I have somme problems understanding the following definition of distributional derivative.
I'm aware that to reach this definition integration by part is used and that for $f\in \mathrm{C^{1}}$, $$ \int_{-\infty}^{\infty}f'(x)\,\phi(x)\,\mathrm dx=-\int_{-\infty}^{\infty} f(x)\, \phi'(x) \,\mathrm dx $$
My question is, since we assumed $f$ to be differentiable to obtain this result, why can we apply the latter integral even to non differentiable functions like Heaviside step function or Dirac distribution? Shouldn't those function be differentiable too to apply the definition of distributional derivative or there's some flaw in my logic that I fail to see?

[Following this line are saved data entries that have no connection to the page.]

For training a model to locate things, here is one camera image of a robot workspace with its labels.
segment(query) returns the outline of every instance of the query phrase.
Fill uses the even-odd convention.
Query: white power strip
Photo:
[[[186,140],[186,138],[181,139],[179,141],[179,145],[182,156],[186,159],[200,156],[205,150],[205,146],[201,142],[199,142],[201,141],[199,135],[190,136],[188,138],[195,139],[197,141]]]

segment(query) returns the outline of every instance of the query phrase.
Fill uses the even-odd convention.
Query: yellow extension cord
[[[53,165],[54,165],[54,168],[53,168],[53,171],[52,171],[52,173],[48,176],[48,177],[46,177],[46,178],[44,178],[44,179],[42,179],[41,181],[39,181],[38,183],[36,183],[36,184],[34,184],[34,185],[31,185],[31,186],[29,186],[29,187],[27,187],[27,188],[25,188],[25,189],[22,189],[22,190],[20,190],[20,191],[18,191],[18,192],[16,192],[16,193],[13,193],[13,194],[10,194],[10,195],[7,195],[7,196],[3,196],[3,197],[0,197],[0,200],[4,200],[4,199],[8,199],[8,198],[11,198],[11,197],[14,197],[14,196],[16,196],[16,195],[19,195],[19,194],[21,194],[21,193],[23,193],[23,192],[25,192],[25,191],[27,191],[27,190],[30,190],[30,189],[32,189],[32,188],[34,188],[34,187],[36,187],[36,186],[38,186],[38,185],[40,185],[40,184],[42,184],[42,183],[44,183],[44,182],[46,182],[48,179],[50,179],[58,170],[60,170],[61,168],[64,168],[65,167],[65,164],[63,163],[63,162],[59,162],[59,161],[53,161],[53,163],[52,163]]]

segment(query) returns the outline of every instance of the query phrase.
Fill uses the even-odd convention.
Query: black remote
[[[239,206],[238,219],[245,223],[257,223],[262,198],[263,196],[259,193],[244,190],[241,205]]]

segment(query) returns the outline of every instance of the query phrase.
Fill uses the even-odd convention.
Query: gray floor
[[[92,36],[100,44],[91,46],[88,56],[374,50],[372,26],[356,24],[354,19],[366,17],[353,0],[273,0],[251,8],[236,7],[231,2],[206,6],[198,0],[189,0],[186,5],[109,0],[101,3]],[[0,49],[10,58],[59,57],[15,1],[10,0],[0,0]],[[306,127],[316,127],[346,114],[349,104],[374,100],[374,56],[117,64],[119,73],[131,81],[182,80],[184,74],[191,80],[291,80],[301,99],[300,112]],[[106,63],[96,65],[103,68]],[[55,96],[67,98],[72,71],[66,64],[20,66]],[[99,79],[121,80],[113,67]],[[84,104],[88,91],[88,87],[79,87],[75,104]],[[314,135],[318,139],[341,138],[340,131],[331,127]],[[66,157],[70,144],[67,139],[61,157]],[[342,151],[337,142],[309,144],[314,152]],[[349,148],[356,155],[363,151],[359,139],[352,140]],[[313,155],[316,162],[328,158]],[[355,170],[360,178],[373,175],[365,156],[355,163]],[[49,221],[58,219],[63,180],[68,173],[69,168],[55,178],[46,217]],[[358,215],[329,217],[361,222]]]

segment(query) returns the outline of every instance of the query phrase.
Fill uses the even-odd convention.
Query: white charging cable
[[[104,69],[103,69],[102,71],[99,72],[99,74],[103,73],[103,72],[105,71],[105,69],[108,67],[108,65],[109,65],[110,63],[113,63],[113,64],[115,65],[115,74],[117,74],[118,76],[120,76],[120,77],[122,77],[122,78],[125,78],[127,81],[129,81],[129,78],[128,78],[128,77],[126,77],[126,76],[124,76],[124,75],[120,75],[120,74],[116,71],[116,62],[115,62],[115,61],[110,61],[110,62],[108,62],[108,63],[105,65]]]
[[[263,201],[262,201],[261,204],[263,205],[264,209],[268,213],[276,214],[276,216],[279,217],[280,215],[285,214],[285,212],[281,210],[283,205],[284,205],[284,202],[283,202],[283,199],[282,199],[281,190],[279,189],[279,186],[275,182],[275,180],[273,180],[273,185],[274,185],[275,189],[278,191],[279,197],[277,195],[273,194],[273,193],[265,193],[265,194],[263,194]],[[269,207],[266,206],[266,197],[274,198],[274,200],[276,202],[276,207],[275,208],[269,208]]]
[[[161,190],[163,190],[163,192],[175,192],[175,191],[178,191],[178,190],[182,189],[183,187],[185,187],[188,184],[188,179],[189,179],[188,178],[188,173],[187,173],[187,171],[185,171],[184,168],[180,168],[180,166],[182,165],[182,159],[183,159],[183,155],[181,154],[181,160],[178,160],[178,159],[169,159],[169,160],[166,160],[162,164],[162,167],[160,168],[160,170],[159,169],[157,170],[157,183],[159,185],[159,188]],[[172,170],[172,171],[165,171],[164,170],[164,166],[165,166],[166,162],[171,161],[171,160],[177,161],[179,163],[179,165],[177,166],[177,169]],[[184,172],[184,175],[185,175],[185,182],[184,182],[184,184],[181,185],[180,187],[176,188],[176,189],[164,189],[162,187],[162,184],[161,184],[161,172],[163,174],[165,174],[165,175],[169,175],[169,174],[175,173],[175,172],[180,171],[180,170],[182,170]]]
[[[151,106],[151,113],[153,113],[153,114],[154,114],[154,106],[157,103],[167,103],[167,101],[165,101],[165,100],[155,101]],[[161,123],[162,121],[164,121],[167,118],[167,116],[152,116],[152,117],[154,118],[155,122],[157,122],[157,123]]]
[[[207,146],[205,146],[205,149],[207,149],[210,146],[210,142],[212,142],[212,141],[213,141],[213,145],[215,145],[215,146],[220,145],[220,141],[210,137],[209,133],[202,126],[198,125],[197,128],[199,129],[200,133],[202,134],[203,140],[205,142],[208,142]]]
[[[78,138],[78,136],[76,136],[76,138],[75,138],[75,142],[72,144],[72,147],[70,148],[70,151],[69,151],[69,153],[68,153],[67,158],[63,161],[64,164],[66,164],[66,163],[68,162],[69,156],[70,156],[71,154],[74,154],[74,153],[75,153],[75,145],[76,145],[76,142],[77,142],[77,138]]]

The integral notation in this case is an abuse of notation. To be more rigorous, one makes the difference between the integral of the multiplication of two functions $$ \int f \,g $$ and the evaluation of a distribution $f$ at some test function $g$, sometimes denoted by $$ \langle f,g\rangle. $$ In the case when $f$ is locally integrable, then the action of the corresponding distribution is just $$ \langle f,g\rangle = \int f\,g. $$ Then, as written in the comments, to mimic and be compatible with the integration by parts formula in the case of two sufficiently regular functions, one defines the distributional derivative of a distribution $f$ by the formula $$ \langle f',g\rangle =-\langle f,g'\rangle. $$ for any nice test function $g$. In the case when $f'$ is locally integrable, one recovers the classical integration by parts formula. In the other cases, writing the above formula with integrals is a (convenient) abuse of notation.